Cognitive Dissonance's picture

"The real problem is that regardless of the resolution it will not solve anything. We have passed the point of no return. We cannot mathematically solve this debt problem. We can only slow its progression."

When I was 17 I found a summer job with an old craftsman who proceeded to teach me many tricks of the construction trade. Near the end of the summer I was on a roof with him as he flashed around a chimney. He carefully explained to me that you can never stop water for very long, even with huge concrete dams. After several hundred years the concrete simply crumbles away. You're much better off trying to divert the flow rather than attempting to stop it or even slow it down.

It seems Art Cashin worked with the same craftsman.

centerline's picture

In our case, the systems requries growth.  Slowing means not growing.  Not growing means cannabalizing itself for yield.  Fun fun.

Flakmeister's picture

Well, if you assume that the Health Care spending increases at its current rate you get this kind of number. In other words, Health Care will be ~40-50% of the economy which ain't gonna happen...
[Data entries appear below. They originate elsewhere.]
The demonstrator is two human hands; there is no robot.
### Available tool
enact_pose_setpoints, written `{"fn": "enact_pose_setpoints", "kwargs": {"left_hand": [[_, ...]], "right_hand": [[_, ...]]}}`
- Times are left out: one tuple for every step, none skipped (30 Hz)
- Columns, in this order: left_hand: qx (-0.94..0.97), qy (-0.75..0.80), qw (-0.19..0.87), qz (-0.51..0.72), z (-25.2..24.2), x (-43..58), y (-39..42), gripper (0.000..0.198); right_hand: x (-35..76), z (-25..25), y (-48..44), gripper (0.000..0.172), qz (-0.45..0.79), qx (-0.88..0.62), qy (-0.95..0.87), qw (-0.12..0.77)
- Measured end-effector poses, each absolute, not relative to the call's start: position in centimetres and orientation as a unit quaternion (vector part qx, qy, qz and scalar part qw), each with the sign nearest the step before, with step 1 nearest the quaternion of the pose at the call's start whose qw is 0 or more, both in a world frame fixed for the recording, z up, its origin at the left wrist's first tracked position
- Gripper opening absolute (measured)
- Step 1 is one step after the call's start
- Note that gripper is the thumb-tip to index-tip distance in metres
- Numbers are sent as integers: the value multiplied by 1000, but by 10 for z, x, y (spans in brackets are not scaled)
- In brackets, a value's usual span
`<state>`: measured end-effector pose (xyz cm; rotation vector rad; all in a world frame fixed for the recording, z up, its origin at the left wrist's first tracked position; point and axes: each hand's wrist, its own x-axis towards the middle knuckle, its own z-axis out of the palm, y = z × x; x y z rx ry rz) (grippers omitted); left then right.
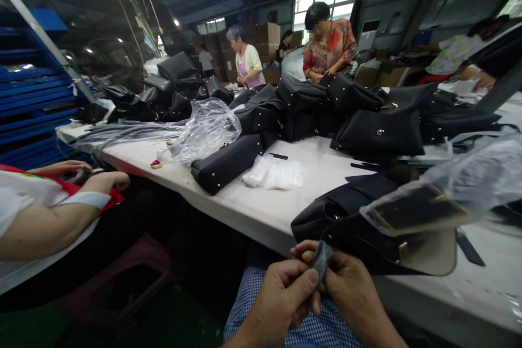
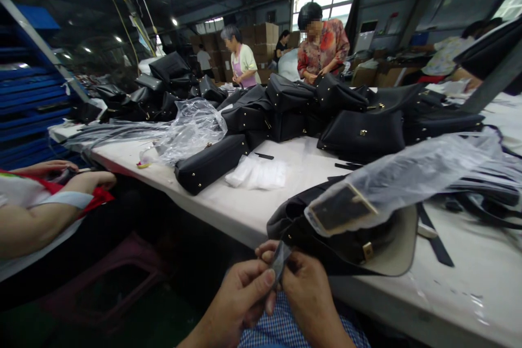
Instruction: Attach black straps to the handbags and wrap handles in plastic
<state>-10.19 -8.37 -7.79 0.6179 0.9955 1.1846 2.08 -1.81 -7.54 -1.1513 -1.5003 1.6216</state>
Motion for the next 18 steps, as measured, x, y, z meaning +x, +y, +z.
{"fn": "enact_pose_setpoints", "kwargs": {"left_hand": [[264,443,677,525,-78,-102,-84,47],[250,444,682,524,-78,-102,-84,46],[235,442,689,524,-78,-103,-84,44],[220,437,696,526,-78,-104,-84,43],[207,431,700,531,-78,-105,-84,42],[197,423,702,538,-78,-106,-84,42],[191,416,703,544,-79,-106,-84,41],[188,410,705,547,-79,-107,-84,40],[188,406,706,549,-80,-107,-84,40],[189,404,706,550,-80,-106,-84,40],[190,403,708,549,-81,-105,-84,40],[188,402,709,548,-82,-104,-84,41],[185,403,710,547,-83,-103,-84,42],[182,403,711,547,-83,-102,-85,43],[178,402,713,546,-84,-101,-85,43],[174,401,714,547,-84,-101,-85,44],[172,401,713,548,-85,-101,-84,44],[172,403,711,550,-86,-101,-84,44]], "right_hand": [[21,-74,-17,26,618,-436,-573,315],[21,-73,-17,26,615,-433,-581,313],[22,-72,-15,27,611,-426,-591,309],[23,-72,-14,27,611,-413,-605,302],[26,-72,-12,28,615,-396,-616,292],[30,-72,-11,30,627,-379,-621,279],[34,-72,-10,31,647,-361,-618,263],[38,-72,-9,33,674,-343,-606,246],[42,-72,-9,36,705,-323,-587,232],[46,-72,-9,40,738,-302,-561,223],[47,-71,-10,45,768,-281,-532,219],[47,-70,-11,48,794,-262,-503,220],[46,-68,-12,51,815,-249,-472,223],[42,-67,-14,52,833,-243,-442,226],[39,-66,-16,54,847,-243,-416,227],[35,-65,-18,54,855,-244,-397,229],[33,-65,-20,54,857,-244,-389,234],[34,-66,-22,52,854,-239,-397,237]]}}
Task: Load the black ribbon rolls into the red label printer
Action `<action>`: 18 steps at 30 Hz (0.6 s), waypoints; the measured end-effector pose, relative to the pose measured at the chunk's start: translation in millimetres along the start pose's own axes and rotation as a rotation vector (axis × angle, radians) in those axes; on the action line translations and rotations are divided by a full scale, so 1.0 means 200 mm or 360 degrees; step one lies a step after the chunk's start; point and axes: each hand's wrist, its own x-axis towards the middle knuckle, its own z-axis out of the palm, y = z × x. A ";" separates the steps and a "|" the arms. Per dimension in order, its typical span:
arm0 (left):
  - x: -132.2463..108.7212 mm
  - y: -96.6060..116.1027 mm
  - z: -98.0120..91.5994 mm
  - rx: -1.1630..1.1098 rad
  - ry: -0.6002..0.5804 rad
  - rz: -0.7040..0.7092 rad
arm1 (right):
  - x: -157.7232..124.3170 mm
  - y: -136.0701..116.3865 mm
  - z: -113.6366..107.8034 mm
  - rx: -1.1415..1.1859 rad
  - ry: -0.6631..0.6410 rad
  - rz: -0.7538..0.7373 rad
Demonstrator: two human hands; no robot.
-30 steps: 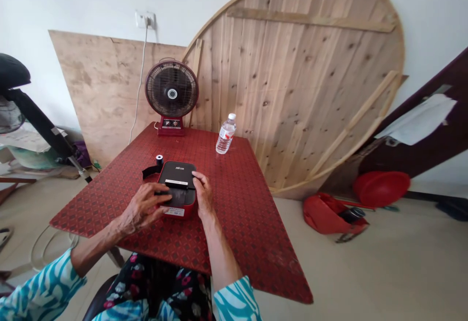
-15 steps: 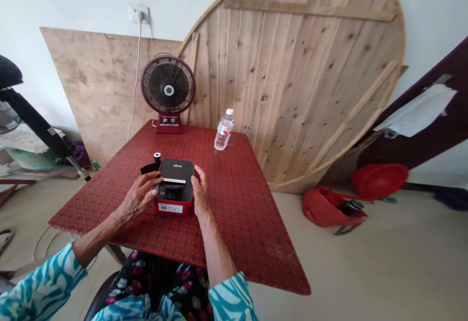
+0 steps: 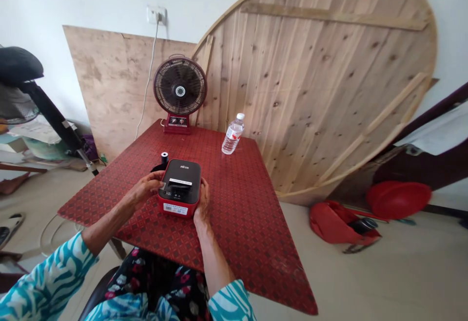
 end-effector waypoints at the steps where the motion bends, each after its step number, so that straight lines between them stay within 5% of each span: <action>1: 0.00 0.00 0.00 -0.0005 0.0009 -0.0003 | 0.00 0.00 0.00 0.0002 -0.0006 0.0000; 18: 0.05 -0.05 -0.01 -0.0188 -0.0005 -0.0006 | 0.00 0.02 -0.01 0.0012 0.0015 0.0062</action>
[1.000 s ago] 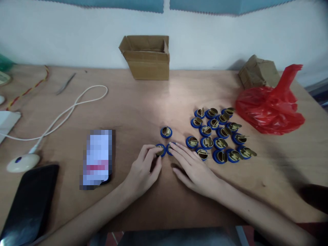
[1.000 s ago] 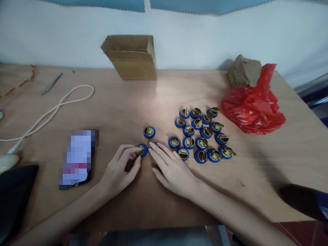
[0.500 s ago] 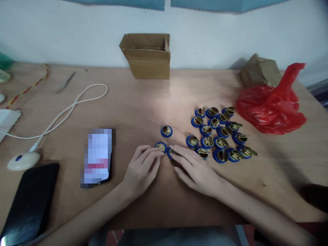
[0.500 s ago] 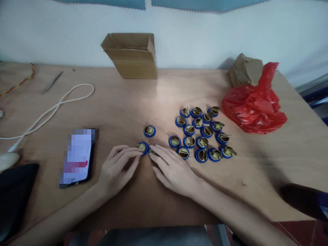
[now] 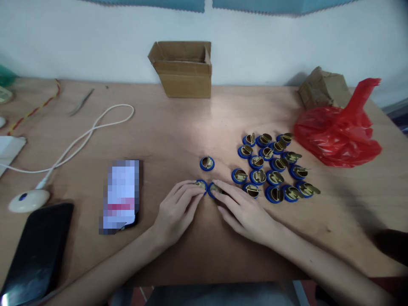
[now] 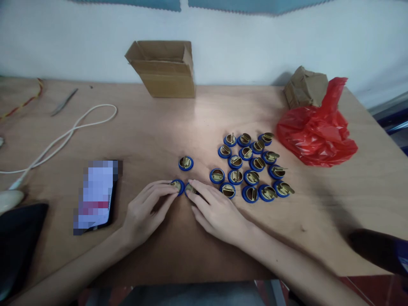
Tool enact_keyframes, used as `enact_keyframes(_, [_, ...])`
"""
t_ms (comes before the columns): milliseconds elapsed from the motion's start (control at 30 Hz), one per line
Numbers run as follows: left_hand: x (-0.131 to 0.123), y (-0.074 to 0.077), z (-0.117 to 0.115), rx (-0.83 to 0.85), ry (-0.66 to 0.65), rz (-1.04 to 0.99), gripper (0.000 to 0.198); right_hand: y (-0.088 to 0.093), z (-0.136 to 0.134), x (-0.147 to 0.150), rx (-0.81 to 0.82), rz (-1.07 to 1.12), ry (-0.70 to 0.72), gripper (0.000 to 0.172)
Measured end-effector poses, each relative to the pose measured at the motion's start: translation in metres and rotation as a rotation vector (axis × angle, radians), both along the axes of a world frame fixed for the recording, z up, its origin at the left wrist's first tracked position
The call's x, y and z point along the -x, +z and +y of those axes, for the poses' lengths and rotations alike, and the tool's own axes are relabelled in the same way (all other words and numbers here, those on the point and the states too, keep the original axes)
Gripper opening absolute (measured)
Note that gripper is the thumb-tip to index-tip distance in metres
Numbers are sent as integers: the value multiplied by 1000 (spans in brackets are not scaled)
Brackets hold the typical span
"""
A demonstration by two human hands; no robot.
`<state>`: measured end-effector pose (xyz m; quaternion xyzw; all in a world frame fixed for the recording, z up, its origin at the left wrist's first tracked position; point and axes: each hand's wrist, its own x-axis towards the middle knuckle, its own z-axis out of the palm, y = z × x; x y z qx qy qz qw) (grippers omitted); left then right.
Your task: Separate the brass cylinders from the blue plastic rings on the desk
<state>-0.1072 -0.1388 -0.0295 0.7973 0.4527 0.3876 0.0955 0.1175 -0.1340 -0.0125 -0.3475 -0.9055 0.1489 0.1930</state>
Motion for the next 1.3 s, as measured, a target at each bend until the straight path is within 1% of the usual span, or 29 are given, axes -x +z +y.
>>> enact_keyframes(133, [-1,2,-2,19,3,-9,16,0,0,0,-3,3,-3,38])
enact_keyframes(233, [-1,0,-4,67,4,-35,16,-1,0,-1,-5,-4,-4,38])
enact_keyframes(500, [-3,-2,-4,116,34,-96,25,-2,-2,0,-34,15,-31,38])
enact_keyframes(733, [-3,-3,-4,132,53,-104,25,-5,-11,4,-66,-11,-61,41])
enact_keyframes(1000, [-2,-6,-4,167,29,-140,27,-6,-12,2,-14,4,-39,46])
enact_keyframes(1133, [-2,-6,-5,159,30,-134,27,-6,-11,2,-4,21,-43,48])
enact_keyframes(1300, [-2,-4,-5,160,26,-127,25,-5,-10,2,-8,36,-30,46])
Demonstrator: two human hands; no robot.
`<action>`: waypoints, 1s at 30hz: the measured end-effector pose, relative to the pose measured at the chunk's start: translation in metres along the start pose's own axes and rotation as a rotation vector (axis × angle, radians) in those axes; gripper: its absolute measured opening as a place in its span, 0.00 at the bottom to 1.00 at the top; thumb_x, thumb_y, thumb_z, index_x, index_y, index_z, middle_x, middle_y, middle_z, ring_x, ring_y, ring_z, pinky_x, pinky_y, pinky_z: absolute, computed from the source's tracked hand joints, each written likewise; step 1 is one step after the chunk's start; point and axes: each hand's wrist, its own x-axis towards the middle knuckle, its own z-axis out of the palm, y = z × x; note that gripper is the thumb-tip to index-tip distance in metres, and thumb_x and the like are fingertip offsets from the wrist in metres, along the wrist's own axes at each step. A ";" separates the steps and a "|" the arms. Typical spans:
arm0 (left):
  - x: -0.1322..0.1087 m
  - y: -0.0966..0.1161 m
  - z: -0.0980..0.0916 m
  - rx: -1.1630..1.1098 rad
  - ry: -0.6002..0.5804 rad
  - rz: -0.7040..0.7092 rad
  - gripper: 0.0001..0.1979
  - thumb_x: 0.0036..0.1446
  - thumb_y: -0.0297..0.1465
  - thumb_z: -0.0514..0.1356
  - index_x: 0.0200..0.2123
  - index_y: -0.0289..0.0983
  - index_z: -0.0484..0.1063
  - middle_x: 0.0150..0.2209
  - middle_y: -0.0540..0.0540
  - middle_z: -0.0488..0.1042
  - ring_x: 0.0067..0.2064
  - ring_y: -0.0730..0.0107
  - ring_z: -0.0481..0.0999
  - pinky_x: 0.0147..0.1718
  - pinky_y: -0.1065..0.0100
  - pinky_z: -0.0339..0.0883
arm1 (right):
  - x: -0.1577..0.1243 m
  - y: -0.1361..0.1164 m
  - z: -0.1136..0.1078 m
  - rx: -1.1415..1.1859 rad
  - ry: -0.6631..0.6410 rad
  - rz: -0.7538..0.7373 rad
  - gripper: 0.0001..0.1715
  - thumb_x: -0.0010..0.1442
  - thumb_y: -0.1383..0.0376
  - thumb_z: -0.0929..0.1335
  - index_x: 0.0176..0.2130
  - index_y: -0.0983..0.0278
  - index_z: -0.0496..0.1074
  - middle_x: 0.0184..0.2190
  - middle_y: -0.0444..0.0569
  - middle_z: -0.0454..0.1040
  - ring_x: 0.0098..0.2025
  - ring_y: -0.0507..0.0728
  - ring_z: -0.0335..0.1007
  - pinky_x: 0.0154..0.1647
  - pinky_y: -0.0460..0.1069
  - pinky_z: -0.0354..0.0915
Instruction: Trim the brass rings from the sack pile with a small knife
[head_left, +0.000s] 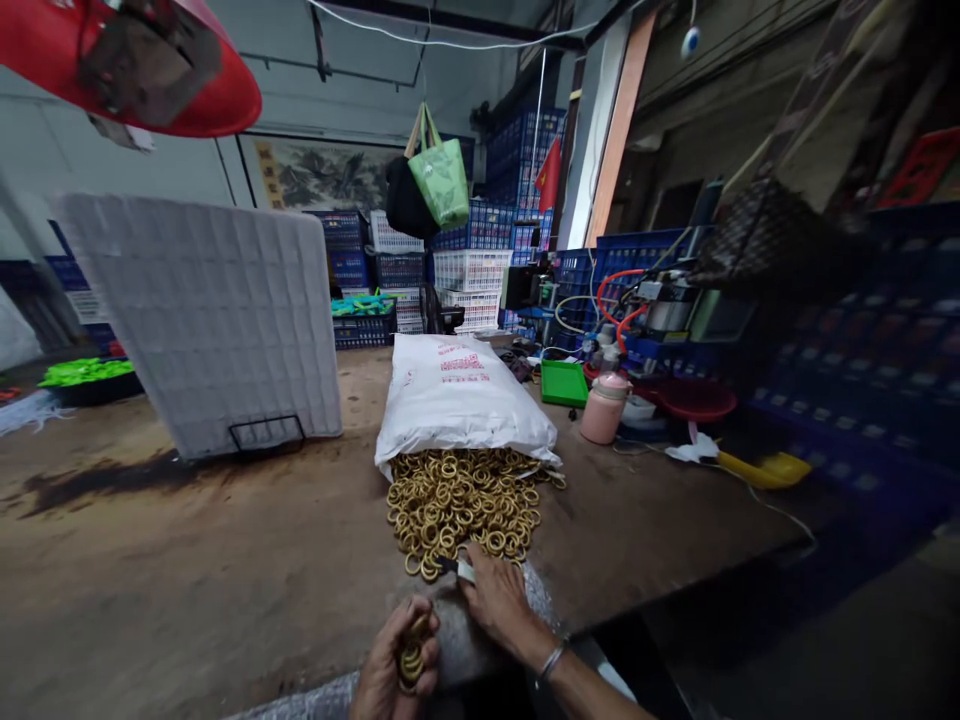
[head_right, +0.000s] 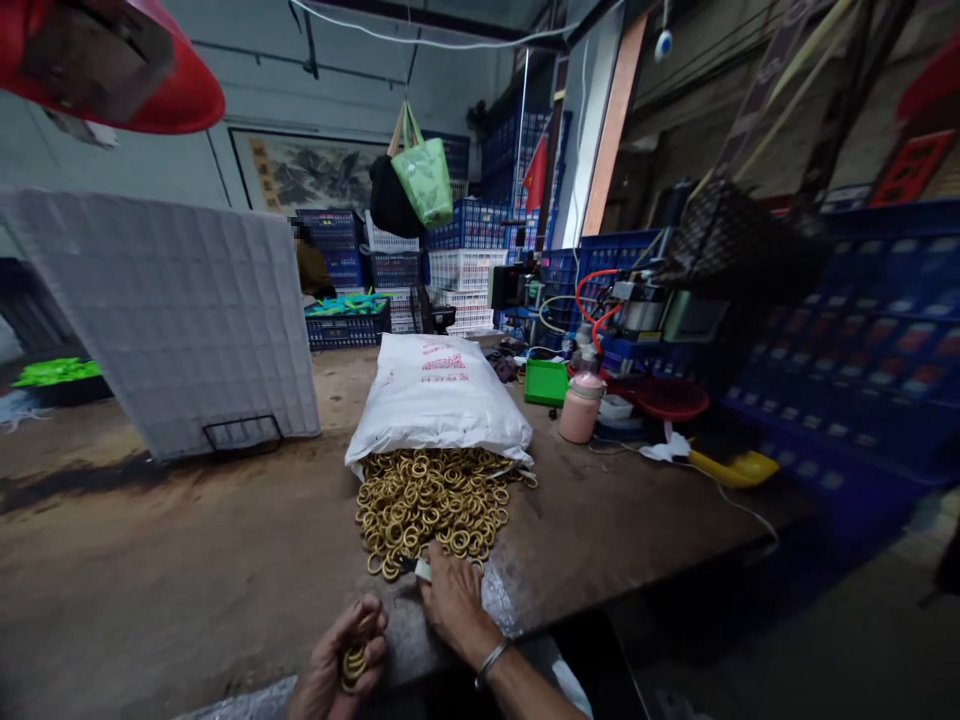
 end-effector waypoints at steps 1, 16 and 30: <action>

Garbage in, garbage out....

Kaiser Sousa's picture

and once again b 4 the FOMC announcement we get the "coincedence....

 

http://www.kitco.com/charts/livegold.html

SheepDog-One's picture

I'm wondering what happens if 'FOMC' is not all in the bag as everyone thinks and we dont get the 'double secret free monies' like everyone has baked in?

Ah, probably like Europe which is suddenly basking in some kind of hockey helmeted full retard euphoria. 

Quinvarius's picture

I'd be more worried about truckloads of free money if they started trying to hide what they were printing than if they admitted it. 

SheepDog-One's picture

Problem is, they could never have found the trees and cotton to actually print what they've added in zero's on computer screens in 10 million years time.

SheepDog-One's picture

I just puke at these kind of articles projecting out '20 years from now, blah blah' yea whatever.

Quinvarius's picture

The problem must be made bigger.  That is the only way to deal with it.

WillyGroper's picture

"Until lawmakers can make the voters understand the math"

WTF, did they get a public education also? Now all of a sudden they comprehend 3rd grade math? They dug this hole & they are the ones that need to be buried in it.